___ LISTED RECORDS ___

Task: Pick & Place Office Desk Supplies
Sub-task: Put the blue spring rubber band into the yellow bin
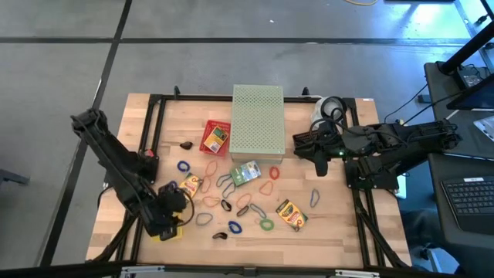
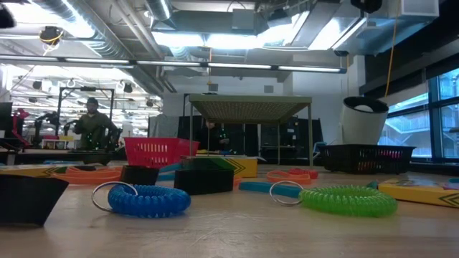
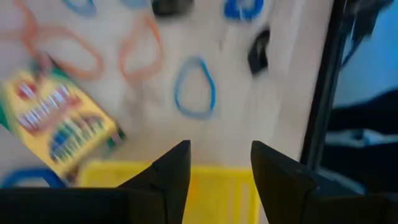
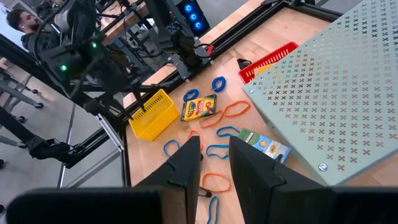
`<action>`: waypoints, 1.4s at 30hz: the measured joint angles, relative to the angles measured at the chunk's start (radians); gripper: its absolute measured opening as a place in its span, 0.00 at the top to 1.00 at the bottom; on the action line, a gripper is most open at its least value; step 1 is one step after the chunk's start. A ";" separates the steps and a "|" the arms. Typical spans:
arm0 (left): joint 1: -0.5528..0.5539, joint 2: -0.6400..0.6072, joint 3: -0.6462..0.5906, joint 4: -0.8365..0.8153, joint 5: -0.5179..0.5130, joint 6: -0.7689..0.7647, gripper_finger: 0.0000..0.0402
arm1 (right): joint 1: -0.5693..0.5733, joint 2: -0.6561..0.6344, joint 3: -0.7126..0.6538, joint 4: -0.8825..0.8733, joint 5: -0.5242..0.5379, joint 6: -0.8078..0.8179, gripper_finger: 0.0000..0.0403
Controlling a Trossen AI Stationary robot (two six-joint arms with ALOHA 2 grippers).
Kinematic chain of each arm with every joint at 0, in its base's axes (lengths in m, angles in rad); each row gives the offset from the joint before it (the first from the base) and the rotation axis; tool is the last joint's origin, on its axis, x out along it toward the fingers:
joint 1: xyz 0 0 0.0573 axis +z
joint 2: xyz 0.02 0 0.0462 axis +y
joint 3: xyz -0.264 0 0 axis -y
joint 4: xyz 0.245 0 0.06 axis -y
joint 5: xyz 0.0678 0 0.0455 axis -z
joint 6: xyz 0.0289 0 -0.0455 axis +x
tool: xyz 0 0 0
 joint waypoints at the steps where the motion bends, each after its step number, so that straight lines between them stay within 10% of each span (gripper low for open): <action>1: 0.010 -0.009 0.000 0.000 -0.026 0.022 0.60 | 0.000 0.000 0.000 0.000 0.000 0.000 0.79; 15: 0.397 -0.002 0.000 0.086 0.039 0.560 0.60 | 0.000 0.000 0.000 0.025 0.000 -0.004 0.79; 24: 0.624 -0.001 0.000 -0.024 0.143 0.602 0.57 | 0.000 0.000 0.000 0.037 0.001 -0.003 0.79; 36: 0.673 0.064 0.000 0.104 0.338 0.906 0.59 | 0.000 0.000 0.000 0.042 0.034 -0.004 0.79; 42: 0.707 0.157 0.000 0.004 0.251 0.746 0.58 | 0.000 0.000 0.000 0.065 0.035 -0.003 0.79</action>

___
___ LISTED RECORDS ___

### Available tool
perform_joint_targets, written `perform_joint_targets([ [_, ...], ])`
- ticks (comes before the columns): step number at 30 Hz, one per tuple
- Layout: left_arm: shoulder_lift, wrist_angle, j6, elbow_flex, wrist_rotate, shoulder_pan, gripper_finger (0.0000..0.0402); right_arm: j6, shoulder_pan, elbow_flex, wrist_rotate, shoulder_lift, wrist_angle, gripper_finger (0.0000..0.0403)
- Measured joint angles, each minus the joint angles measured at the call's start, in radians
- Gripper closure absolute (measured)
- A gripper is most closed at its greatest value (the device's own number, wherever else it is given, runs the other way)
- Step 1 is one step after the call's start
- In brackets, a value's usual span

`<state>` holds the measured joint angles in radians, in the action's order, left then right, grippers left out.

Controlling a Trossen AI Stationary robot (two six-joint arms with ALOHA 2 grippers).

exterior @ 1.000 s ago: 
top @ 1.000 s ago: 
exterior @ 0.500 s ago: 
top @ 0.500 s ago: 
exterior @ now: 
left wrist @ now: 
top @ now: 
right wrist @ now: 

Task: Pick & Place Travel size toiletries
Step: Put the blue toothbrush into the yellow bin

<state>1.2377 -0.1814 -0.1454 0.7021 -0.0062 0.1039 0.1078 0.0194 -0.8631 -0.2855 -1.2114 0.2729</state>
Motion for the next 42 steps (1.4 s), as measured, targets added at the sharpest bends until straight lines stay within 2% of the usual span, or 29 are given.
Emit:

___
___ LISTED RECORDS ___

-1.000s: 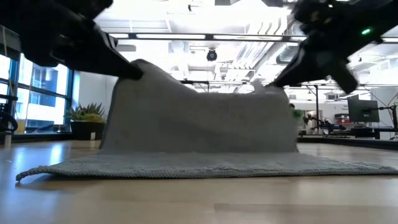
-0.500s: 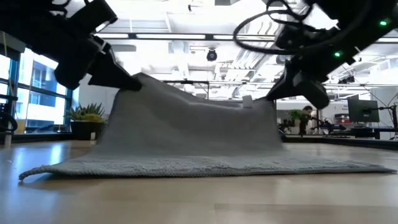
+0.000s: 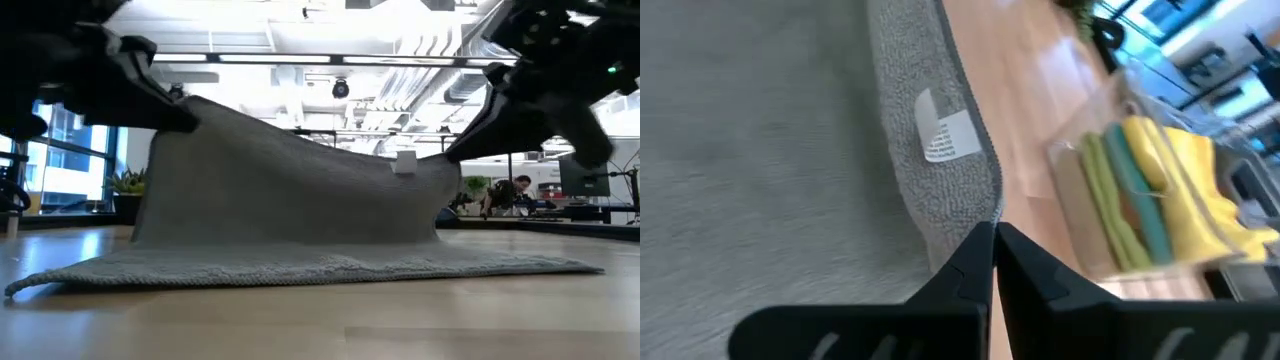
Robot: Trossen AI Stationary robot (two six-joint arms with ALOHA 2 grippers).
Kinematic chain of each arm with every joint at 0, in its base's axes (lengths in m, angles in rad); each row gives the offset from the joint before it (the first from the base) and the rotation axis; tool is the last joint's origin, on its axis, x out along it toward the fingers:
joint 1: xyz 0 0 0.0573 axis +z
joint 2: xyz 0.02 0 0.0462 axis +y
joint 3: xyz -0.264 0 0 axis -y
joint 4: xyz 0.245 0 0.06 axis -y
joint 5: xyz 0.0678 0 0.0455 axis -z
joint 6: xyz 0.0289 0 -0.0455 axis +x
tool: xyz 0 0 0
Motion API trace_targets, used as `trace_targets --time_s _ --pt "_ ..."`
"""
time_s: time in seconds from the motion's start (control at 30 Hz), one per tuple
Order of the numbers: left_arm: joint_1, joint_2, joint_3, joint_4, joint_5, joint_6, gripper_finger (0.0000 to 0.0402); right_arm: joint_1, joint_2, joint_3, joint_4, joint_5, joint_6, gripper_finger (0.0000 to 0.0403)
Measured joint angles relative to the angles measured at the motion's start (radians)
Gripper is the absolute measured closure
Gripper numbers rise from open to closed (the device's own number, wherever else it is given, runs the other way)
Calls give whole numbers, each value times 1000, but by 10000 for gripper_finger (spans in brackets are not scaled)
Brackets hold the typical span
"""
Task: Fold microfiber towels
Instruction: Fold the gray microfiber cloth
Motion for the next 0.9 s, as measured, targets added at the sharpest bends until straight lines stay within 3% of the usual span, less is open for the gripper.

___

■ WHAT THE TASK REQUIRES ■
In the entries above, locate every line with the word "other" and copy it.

■ SOLUTION TO THE EXERCISE ■
- A gripper is most closed at its greatest value (the device's own number, wherever else it is given, runs the other way)
Gripper numbers rise from open to closed (the device's own number, wherever else it is given, runs the other way)

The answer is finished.